Por otra parte, pensando en el final de la madrastra, no había mucho de qué presumir. Yan Shuyu recobró el sentido en un segundo o menos. Decidió bajar el pie y preguntó: “Pensé que ya lo había dejado muy claro la última vez y que también habías aceptado. Entonces, ¿por qué todo esto de nuevo?

«¿Ultima vez?»

«Cuando estábamos en Starbuck», respondió Yan Shuyu con seriedad. “Dijiste que ambos somos solteros y que tienes derecho a cortejarme y yo tengo derecho a rechazarte.
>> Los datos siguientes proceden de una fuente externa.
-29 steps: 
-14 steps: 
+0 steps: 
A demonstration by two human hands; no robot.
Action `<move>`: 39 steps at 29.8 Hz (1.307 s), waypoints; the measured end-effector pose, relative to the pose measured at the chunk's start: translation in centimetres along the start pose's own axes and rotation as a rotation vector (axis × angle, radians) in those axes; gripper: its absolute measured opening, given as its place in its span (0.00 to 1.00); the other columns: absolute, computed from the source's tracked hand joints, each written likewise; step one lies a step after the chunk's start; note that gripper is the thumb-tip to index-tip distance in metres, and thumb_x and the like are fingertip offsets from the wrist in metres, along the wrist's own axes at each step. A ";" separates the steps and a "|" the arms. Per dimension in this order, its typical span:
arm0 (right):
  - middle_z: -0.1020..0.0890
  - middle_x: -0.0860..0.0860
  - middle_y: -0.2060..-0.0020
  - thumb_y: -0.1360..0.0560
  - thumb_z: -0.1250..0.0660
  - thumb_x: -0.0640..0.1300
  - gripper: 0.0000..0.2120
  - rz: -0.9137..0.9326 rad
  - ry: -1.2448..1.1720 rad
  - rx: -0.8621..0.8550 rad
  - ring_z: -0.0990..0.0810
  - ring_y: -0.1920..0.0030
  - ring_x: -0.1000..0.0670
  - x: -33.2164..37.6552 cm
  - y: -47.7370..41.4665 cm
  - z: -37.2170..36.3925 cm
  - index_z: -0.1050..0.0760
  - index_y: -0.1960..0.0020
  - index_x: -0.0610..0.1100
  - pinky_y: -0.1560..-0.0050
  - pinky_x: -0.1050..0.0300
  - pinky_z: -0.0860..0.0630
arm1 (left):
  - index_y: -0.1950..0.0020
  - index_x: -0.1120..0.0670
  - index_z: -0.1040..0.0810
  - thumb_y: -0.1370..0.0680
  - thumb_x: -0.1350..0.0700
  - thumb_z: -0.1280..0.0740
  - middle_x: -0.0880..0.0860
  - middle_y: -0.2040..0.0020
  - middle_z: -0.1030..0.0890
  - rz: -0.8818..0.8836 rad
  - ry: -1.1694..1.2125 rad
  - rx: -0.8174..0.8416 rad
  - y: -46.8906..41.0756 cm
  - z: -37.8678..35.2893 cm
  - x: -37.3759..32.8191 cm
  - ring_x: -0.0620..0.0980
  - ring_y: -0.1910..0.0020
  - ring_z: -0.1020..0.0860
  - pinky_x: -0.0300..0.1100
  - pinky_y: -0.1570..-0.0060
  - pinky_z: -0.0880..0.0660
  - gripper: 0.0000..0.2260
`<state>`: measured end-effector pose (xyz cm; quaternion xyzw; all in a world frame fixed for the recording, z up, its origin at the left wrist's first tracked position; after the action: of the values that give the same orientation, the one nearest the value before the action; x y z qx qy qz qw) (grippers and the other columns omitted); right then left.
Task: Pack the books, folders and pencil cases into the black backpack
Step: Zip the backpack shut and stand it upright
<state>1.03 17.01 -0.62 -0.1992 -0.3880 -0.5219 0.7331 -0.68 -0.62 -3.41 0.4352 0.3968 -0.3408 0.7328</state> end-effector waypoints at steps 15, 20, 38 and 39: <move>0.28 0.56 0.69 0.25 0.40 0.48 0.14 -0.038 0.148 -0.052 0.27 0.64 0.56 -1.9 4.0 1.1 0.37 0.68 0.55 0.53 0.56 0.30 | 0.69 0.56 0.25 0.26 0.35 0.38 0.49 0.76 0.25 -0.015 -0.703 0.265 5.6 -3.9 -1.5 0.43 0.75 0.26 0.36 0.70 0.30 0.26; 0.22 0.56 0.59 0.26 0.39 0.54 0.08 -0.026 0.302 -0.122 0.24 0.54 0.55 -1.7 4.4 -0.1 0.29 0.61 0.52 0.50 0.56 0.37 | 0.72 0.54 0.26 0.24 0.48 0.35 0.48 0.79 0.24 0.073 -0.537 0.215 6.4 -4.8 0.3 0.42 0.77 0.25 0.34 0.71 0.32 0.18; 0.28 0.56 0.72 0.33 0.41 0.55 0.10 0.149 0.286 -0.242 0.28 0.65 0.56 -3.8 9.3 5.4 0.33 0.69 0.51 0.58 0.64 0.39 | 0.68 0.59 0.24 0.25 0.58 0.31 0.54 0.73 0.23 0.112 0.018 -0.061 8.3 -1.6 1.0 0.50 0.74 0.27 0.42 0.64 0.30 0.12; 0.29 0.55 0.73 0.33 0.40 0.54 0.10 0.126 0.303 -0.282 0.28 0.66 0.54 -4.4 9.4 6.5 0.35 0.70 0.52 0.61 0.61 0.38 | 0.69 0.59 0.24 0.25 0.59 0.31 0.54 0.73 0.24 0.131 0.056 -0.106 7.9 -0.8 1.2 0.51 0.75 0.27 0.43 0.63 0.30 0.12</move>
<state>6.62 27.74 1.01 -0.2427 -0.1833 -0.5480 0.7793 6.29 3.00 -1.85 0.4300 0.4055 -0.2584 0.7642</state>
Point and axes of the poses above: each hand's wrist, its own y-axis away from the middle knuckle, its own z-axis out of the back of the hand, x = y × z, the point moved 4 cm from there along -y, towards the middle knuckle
Pero realmente no creo que merezca su atención.

«Eso está bien.» Zhou Qinhe dio un paso adelante y se rió de ella. «Puedo esperar a que cambies de opinión».

Yan Shuyu levantó la vista bruscamente: ¿¿¿Qué dices???

Sus ojos se encontraron y ella de repente entendió lo que él estaba diciendo: ella lo había rechazado la última vez y él lo había aceptado, pero eso no significaba que se iba a rendir. Tiene tiempo y dinero. Fallar una vez no significaba que no pudiera intentarlo por segunda o tercera vez. Eventualmente, él sería capaz de hacerle cambiar de opinión.

De repente, cuán persistente fue el jefe con ella, Yan Shuyu solo sintió que estaba a punto de perder el conocimiento. A este ritmo, nunca sería capaz de deshacerse de él.

Perturbado y angustiado, a Yan Shuyu se le ocurrió algo más.

«Perdóname por preguntar, ¿alguna vez has cortejado a una chica antes?»

Zhou Qinhe reaccionó rápidamente.

«¿Hice algo mal?»

«No, solo tengo curiosidad».

Yan Shuyu negó con la cabeza. A pesar de que no respondió exactamente a su pregunta, dado el estado del jefe, con la excepción de un fuego artificial de diferentes colores que se destacaba como ella, probablemente nunca hubo otra mujer que necesitara ser cortejada en lo que a él respecta. Ella fue probablemente la primera mujer que alguna vez le dio la espalda.